Sekilas.co – Hari-hari Priguna Anugerah Pratama kini berubah drastis. Dokter residen anestesi itu resmi dijatuhi hukuman 11 tahun penjara setelah dinyatakan bersalah memperkosa tiga pasiennya. Vonis tersebut dibacakan oleh majelis hakim Pengadilan Negeri (PN) Bandung pada Rabu (5/11/2025), menandai akhir perjalanan panjang kasus yang telah menyita perhatian publik sejak awal tahun.

Priguna ditangkap pada Maret 2025 setelah penyidik menemukan cukup bukti bahwa dirinya melakukan kekerasan seksual terhadap pasien di rumah sakit tempat ia bertugas. Dalam sidang pembacaan putusan, majelis hakim sepakat dengan tuntutan jaksa penuntut umum (JPU) yang sebelumnya menuntut 11 tahun kurungan penjara.

Baca juga:

“Mengadili, menjatuhkan pidana terhadap terdakwa dengan hukuman 11 tahun penjara serta denda sebesar Rp100 juta, subsider tiga bulan kurungan,” ujar majelis hakim dalam persidangan terbuka.

Hakim menyatakan Priguna terbukti melanggar Pasal 6 huruf c Jo. Pasal 15 ayat (1) huruf b, huruf e, dan huruf j Jo. Pasal 16 ayat (1) Undang-Undang Nomor 12 Tahun 2022 tentang Tindak Pidana Kekerasan Seksual (TPKS), sesuai dakwaan tunggal penuntut umum.

Dalam amar putusan, majelis hakim menimbang beberapa hal. Faktor yang memberatkan adalah tindakan terdakwa yang sangat meresahkan masyarakat, merusak masa depan serta kehormatan para korban, dan menimbulkan trauma mendalam yang hingga kini belum pulih. Selain itu, hakim menilai Priguna telah mencoreng profesi dokter yang seharusnya memberikan perlindungan dan rasa aman kepada pasien.

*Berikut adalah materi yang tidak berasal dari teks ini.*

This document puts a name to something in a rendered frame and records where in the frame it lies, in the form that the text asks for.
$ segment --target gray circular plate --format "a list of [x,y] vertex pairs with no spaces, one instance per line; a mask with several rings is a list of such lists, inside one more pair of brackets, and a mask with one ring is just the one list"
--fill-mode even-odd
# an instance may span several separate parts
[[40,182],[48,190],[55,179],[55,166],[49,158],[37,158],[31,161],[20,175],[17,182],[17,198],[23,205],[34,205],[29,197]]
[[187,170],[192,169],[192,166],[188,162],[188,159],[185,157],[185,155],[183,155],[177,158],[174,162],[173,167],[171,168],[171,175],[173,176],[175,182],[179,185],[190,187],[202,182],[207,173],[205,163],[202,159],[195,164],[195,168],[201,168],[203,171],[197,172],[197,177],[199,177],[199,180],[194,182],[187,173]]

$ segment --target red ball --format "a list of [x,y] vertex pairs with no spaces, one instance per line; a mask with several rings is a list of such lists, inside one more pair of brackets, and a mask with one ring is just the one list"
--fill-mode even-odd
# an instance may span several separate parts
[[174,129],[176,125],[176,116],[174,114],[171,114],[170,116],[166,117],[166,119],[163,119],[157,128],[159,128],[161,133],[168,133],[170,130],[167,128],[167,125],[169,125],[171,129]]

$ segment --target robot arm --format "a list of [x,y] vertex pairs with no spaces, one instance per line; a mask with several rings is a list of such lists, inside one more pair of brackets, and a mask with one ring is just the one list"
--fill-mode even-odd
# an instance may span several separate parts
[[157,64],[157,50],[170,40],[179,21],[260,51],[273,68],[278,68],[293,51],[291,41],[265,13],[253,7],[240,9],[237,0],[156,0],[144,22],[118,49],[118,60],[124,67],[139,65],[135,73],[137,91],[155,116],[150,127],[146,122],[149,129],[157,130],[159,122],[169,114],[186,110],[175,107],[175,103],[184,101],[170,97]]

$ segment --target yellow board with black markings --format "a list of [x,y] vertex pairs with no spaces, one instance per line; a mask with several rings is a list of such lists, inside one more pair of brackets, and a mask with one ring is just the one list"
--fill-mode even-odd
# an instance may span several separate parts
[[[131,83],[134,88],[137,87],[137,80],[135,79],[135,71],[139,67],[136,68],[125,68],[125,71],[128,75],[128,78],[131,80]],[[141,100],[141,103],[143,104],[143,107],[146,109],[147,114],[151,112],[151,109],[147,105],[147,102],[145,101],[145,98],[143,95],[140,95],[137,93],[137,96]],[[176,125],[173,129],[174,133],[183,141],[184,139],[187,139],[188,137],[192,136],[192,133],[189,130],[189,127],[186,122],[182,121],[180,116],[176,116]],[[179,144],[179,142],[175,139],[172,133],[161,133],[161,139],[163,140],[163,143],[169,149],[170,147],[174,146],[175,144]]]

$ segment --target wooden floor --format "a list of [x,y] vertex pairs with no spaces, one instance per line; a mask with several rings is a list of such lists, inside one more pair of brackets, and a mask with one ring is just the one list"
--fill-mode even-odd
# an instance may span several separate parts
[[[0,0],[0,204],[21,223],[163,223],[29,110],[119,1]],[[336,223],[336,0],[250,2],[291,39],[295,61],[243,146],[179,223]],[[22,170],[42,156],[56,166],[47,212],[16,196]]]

Sementara hal yang meringankan, Priguna mengakui serta menyesali perbuatannya, belum pernah dihukum sebelumnya, dan telah memberikan santunan sebesar Rp200 juta kepada salah satu korban, FH, sebagai bentuk perdamaian.

Selain pidana badan, Priguna juga diwajibkan membayar restitusi senilai Rp137.879.000 kepada tiga korban, sesuai hasil perhitungan Lembaga Perlindungan Saksi dan Korban (LPSK). Rinciannya adalah Rp79.429.000 untuk korban FH, Rp49.810.000 untuk korban NK, dan Rp8.640.000 untuk korban FPA.

“Memerintahkan terdakwa tetap ditahan,” tegas hakim dalam putusan.

Setelah mendengar vonis, baik pihak jaksa maupun Priguna menyatakan akan menggunakan waktu yang diberikan untuk berpikir sebelum memutuskan apakah akan menerima atau mengajukan banding atas putusan tersebut.

Kasus ini menjadi pengingat keras bagi dunia medis bahwa pelanggaran etik dan hukum, sekecil apa pun, dapat menghancurkan kepercayaan publik terhadap profesi yang seharusnya menjadi simbol keselamatan dan kemanusiaan.